_EXERCISE_
Pull every line containing "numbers" from the data.

BEGIN

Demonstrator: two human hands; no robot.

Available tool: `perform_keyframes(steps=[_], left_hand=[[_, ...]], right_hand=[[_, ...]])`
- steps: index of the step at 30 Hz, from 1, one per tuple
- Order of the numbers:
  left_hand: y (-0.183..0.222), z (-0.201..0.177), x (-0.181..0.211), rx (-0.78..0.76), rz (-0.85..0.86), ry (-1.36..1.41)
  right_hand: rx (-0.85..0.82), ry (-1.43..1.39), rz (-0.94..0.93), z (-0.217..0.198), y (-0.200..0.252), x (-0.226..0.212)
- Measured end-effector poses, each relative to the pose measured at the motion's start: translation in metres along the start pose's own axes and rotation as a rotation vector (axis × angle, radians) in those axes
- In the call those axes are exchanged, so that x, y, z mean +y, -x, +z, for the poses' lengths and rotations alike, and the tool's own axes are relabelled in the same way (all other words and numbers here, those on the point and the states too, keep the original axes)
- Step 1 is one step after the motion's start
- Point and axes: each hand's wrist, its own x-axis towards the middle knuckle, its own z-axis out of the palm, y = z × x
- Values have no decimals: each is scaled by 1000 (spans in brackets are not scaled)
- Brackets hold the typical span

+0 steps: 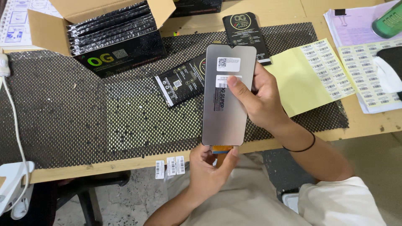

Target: The person takes smartphone screens out of their protective packaging, turns them over to look at the back and front, and then places them back into the packaging and onto the table.

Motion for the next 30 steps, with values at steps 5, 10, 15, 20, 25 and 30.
perform_keyframes(steps=[5, 10, 15, 20, 25, 30], left_hand=[[4, -10, 0, -40, -125, 52], [16, -24, -12, -154, -106, 152], [24, -35, -14, -175, -169, 256], [32, -37, -3, -220, -112, 195], [33, -38, 8, -328, 33, 103], [15, -39, 41, -463, 568, -274]], right_hand=[[27, -17, -40, -6, -8, 4], [134, -236, -35, -25, -23, 9], [160, -331, -140, -32, -32, 11], [190, -316, -116, -34, -38, 18], [258, -304, -84, -36, -45, 20], [211, -248, -43, -25, -39, 19]])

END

_SOLUTION BELOW_
- Order of the numbers:
- In the call those axes are exchanged, so that x, y, z mean +y, -x, +z, for the poses' lengths and rotations alike, and the tool's own axes are relabelled in the same way (all other words and numbers here, those on the point and the states too, keep the original axes)

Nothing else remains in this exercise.